GOLDFINGER (1964) A film review by Andrew Hicks Copyright 1996 Andrew Hicks / Fatboy Productions
GOLDFINGER (1964) ***1/2
Here it is, the best James Bond movie out there, with DIAMONDS ARE FOREVER coming in a close second. It just makes me wonder why all the Sean Connery movies in the series couldn't be like this. The first two weren't (DR. NO and FROM RUSSIA WITH LOVE) and the two after this certainly weren't (THUNDERBALL and YOU ONLY LIVE TWICE). The formula that's utilized in all the other 007 films--death traps, chases, explosions, intriguing villains with plans for world conquest, girls, girls, girls--click together especially well here, making it the standout episode of the series.

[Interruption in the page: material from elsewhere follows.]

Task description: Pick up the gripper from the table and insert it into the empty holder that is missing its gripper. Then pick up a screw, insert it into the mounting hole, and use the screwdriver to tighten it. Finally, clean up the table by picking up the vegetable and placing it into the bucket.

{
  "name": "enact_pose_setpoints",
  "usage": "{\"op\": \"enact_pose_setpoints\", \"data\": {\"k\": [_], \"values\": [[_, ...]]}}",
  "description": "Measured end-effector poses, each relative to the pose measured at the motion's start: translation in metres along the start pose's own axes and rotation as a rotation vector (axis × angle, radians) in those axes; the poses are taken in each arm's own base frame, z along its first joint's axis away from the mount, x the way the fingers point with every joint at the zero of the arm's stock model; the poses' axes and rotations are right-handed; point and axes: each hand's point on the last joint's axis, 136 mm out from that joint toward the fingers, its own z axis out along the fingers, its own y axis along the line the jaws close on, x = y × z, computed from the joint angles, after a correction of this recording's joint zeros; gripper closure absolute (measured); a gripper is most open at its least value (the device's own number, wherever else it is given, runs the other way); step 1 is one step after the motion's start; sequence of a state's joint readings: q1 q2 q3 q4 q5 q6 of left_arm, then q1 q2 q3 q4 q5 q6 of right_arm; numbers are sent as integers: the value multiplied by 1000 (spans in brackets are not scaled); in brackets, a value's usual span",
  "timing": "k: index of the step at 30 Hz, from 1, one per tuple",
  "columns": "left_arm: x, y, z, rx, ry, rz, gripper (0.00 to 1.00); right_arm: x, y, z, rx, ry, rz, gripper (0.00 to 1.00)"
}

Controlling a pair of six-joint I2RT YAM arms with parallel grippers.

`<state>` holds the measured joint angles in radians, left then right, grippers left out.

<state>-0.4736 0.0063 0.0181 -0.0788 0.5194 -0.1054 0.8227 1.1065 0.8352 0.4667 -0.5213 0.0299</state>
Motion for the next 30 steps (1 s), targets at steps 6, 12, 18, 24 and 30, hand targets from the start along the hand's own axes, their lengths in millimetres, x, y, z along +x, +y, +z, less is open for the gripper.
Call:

Goldfinger is certainly an intriguing villain. He's a roly-poly fat guy on the surface who has millions in gold bullion yet gets off on conning people for relatively small amounts. In the beginning of the movie, he has his secretary watch a card game through binoculars and tell him over a radio transmitter what cards the other man is holding. Bond thwarts that racket and later takes Goldfinger for five thousand pounds by utilizing some trickery of his own to win a game of golf. Goldfinger gets him back by capturing Bond halfway through the movie and taking him back to his hideout, where he tells him all about his plan to loot the gold reserve at Fort Knox. That's always the single biggest mistake of Bond villains--the inability to keep their damn mouths shut.
Bond remains in captivity for the second half of the movie, mingling with other memorable villains on the Goldfinger compound as he repeatedly tries to escape. There's Oddjob, a beefy Korean who never talks, choosing instead to express himself through decapitating people by using his tophat as a frisbee. And, of course, there's Pussy Galore (That phrase, incidentally, also represents James Bond's main goal in life.), a sexy airplane pilot who is probably the only woman who has the balls (Wait a minute, you can't say someone named Pussy has balls. Let's change that to "guts.") to resist Bond's advances. He soon changes her mind, though, by forcing himself on her and making her his third conquest of the movie. Could the 60's have been a more groovy decade?
GOLDFINGER takes the already-worn Bond formula to new levels. The death trap where a laser is advancing toward Bond's crotch (the Vasectomy of DEATH!) is one of the most tense scenes in the series, as is the movie's climax, involving Bond, an atomic bomb and a pair of handcuffs (which just happened to be left over from Bond's date the night before). While other 007 movies utilizing these elements have come off looking campy and ridiculous, this one works almost all the time. Well, there is a scene in the movie where planes drop nerve gas on an entire army and they all fall over simultaneously, but you have to give the director credit for trying.